Always capture these details in notes because they help with future follow-ups and audit proof.

Important Note: Time Limit Calculation

This is the most critical part when handling Denial Code 226.

Rule

📌 Calculate the time limit starting from the denial date.

If time limit is NOT crossed

➡️ Send the medical records immediately.

If time limit IS crossed

➡️ Write off the claim (because the payer may not accept records after the deadline).

Special Situation: Client May Still Want MR Sent

Sometimes, even if the deadline is crossed, the client may request sending the medical records anyway.

In those cases:

✅ Follow client instructions
✅ Submit medical records if possible
✅ Document clearly in notes that the time limit was crossed

Very Important: Always Check the Remark Code

Sometimes Denial Code 226 appears, but the remark code explains the exact issue, such as:

Records were incomplete
Provider sent incorrect documents
Missing provider signature
Notes do not support medical necessity

✅ Always verify the remark code and follow the AR Scenario Tool to proceed correctly.
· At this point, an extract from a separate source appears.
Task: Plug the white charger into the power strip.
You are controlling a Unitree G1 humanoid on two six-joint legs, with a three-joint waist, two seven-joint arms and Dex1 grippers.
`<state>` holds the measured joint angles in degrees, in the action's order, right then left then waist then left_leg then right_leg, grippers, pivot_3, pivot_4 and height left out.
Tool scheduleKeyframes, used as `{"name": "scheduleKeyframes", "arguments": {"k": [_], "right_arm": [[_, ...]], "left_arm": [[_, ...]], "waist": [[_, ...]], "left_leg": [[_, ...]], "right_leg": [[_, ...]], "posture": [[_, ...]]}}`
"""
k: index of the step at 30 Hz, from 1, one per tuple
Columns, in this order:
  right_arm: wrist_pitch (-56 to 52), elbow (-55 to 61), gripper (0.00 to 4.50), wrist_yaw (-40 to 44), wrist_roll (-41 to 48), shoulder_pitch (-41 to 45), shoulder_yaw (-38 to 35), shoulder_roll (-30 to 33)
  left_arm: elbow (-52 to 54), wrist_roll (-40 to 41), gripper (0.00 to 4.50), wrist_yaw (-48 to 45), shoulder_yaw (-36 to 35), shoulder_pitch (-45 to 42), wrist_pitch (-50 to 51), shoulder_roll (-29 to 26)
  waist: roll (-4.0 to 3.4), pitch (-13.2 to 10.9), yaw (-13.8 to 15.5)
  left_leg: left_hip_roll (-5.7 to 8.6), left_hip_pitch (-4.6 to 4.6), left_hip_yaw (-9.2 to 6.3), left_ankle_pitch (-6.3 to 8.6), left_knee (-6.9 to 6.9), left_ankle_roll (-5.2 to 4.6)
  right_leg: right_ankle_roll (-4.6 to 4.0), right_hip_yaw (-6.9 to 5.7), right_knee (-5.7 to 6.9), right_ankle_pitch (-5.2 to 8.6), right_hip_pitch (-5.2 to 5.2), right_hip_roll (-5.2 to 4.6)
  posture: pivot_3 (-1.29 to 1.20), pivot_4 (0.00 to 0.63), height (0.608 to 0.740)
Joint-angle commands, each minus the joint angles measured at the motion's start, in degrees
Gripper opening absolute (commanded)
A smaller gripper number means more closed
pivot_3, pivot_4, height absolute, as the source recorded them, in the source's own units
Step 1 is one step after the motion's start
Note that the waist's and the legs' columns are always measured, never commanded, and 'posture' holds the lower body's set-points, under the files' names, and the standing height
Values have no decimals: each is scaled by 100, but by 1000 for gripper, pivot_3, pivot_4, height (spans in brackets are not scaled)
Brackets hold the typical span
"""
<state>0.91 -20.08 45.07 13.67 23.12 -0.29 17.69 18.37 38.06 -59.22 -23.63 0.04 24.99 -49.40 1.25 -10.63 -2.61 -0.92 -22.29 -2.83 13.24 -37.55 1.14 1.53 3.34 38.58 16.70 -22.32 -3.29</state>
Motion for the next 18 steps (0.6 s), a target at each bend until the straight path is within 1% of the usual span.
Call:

Final Tips to Avoid Denial Code 226

To reduce these denials in the future:

Submit requested medical records immediately
Track document request deadlines
• Confirm the correct fax number or address
• Ensure complete documentation is sent
Upload proof of submission

Conclusion

Denial Code 226 is mostly a documentation delay issue.

If you quickly confirm the denial date and submission deadline, you can still recover the claim by sending the medical records within the allowed time.